#### TASK INSTRUCTIONS:
Type out the lines below exactly, from the first through the line holding "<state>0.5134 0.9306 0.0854", and include no pictures.
---+---
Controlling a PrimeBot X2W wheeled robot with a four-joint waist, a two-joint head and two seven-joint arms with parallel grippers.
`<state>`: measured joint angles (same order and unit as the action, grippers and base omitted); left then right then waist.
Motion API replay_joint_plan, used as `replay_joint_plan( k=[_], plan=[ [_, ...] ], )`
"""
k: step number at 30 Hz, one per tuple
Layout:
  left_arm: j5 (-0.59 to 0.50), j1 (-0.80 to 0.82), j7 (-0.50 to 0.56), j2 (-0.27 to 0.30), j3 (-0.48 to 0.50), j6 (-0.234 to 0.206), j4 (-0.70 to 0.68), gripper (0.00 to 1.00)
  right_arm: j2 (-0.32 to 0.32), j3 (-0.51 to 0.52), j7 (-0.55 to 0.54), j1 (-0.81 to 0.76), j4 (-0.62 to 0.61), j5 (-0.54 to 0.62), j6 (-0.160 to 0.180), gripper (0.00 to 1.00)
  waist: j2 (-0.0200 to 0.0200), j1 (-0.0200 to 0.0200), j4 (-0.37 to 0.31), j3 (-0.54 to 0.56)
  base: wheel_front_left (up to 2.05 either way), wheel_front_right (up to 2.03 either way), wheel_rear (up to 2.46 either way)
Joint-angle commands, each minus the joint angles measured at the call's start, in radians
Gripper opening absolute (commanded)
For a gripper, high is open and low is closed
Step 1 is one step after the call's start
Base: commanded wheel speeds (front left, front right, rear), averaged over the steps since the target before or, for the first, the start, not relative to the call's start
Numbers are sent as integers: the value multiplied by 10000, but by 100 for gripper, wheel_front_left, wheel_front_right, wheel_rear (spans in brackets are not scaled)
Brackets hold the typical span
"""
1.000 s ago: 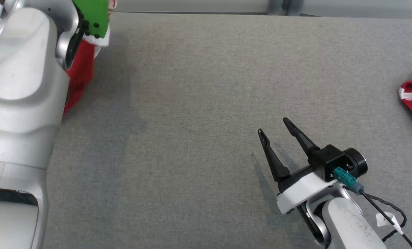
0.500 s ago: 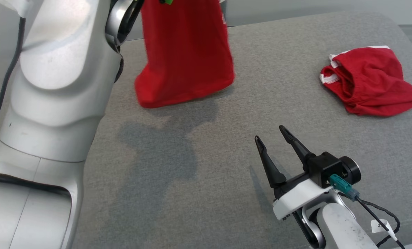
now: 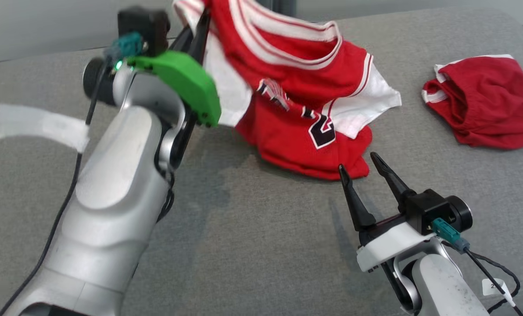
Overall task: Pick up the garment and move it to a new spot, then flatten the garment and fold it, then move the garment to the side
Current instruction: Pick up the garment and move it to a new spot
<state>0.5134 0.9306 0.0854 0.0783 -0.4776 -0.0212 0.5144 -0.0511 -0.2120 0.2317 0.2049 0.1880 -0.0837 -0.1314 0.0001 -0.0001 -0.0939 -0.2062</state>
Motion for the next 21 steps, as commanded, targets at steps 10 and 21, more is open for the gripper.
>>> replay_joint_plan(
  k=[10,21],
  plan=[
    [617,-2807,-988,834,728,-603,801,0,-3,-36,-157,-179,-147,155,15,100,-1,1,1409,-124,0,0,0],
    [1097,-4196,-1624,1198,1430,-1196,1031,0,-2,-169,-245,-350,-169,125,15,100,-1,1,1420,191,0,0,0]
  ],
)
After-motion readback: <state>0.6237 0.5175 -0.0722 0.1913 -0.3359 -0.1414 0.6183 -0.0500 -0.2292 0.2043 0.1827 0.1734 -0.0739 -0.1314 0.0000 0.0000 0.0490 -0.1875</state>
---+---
#### YOUR RESPONSE:
Controlling a PrimeBot X2W wheeled robot with a four-joint waist, a two-joint head and two seven-joint arms with parallel grippers.
`<state>`: measured joint angles (same order and unit as the action, grippers and base omitted); left then right then waist.
Motion API replay_joint_plan, used as `replay_joint_plan( k=[_], plan=[ [_, ...] ], )`
"""
k: step number at 30 Hz, one per tuple
Layout:
  left_arm: j5 (-0.59 to 0.50), j1 (-0.80 to 0.82), j7 (-0.50 to 0.56), j2 (-0.27 to 0.30), j3 (-0.48 to 0.50), j6 (-0.234 to 0.206), j4 (-0.70 to 0.68), gripper (0.00 to 1.00)
  right_arm: j2 (-0.32 to 0.32), j3 (-0.51 to 0.52), j7 (-0.55 to 0.54), j1 (-0.81 to 0.76), j4 (-0.62 to 0.61), j5 (-0.54 to 0.62), j6 (-0.160 to 0.180), gripper (0.00 to 1.00)
  waist: j2 (-0.0200 to 0.0200), j1 (-0.0200 to 0.0200), j4 (-0.37 to 0.31), j3 (-0.54 to 0.56)
  base: wheel_front_left (up to 2.05 either way), wheel_front_right (up to 2.03 either way), wheel_rear (up to 2.46 either way)
Joint-angle commands, each minus the joint angles measured at the call's start, in radians
Gripper opening absolute (commanded)
For a gripper, high is open and low is closed
Step 1 is one step after the call's start
Base: commanded wheel speeds (front left, front right, rear), averaged over the steps since the target before or, for the first, the start, not relative to the call's start
Numbers are sent as integers: the value multiplied by 10000, but by 100 for gripper, wheel_front_left, wheel_front_right, wheel_rear (spans in brackets are not scaled)
Brackets hold the typical span
"""
1.000 s ago: 
0.500 s ago: 
now: 
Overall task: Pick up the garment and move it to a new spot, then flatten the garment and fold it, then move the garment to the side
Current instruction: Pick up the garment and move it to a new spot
<state>0.5134 0.9306 0.0854 0.0783 -0.4776 -0.0212 0.5144 -0.0511 -0.2120 0.2317 0.2049 0.1880 -0.0837 -0.1314 0.0001 -0.0001 -0.0939 -0.2062</state>

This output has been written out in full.